◆ **WHAT IS EXPECTED**
This exercise calls for the whole listing to be given again exactly, without images.

++++++++++++++++++++

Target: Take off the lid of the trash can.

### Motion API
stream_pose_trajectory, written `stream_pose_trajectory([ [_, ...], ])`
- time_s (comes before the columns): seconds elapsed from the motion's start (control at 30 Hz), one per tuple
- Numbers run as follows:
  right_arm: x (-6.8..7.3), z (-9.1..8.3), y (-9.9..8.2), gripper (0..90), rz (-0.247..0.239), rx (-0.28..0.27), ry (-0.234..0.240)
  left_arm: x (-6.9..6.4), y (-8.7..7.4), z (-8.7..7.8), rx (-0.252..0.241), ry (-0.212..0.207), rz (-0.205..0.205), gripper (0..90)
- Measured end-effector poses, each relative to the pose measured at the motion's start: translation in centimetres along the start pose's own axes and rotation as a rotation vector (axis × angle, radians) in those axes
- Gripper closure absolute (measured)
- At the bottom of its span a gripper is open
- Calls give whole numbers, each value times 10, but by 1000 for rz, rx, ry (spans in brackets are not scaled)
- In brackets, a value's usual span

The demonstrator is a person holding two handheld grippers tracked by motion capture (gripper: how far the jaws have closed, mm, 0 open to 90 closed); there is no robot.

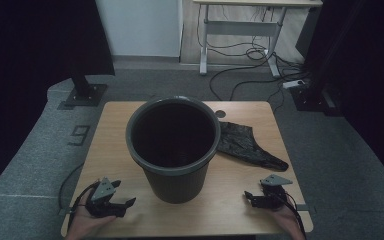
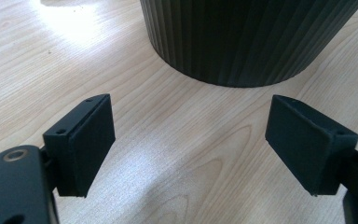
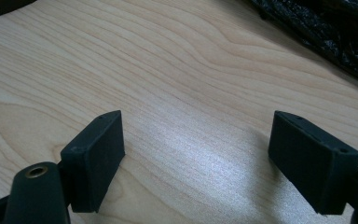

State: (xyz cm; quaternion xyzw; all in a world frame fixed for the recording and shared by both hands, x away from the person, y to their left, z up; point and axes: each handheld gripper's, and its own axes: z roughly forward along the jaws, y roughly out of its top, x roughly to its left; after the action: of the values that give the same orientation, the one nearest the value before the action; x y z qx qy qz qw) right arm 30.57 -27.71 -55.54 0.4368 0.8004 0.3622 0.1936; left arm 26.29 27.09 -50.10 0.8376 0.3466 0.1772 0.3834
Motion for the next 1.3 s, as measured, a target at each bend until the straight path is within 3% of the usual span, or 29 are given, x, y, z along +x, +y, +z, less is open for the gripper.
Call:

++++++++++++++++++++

◆ **TASK SOLUTION**
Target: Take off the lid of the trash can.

### Motion API
stream_pose_trajectory, written `stream_pose_trajectory([ [_, ...], ])`
- time_s (comes before the columns): seconds elapsed from the motion's start (control at 30 Hz), one per tuple
- Numbers run as follows:
  right_arm: x (-6.8..7.3), z (-9.1..8.3), y (-9.9..8.2), gripper (0..90), rz (-0.247..0.239), rx (-0.28..0.27), ry (-0.234..0.240)
  left_arm: x (-6.9..6.4), y (-8.7..7.4), z (-8.7..7.8), rx (-0.252..0.241), ry (-0.212..0.207), rz (-0.205..0.205), gripper (0..90)
- Measured end-effector poses, each relative to the pose measured at the motion's start: translation in centimetres along the start pose's own axes and rotation as a rotation vector (axis × angle, radians) in those axes
- Gripper closure absolute (measured)
- At the bottom of its span a gripper is open
- Calls give whole numbers, each value times 10, but by 1000 for rz, rx, ry (spans in brackets are not scaled)
- In brackets, a value's usual span

The demonstrator is a person holding two handheld grippers tracked by motion capture (gripper: how far the jaws have closed, mm, 0 open to 90 closed); there is no robot.


State: (xyz cm; quaternion xyzw; all in a world frame fixed for the recording and shared by both hands, x away from the person, y to their left, z up; point and axes: each handheld gripper's, and its own axes: z roughly forward along the jaws, y roughly out of its top, x roughly to its left; after the action: of the values that give the same orientation, the one nearest the value before the action; x y z qx qy qz qw) right arm 30.57 -27.71 -55.54 0.4368 0.8004 0.3622 0.1936; left arm 26.29 27.09 -50.10 0.8376 0.3466 0.1772 0.3834
Motion for the next 1.3 s, as measured, a target at each bend until the straight path is within 3% of the usual span, or 29 are given, x, y, z along +x, +y, +z, less is open for the gripper.
Call:

The response to the exercise is complete.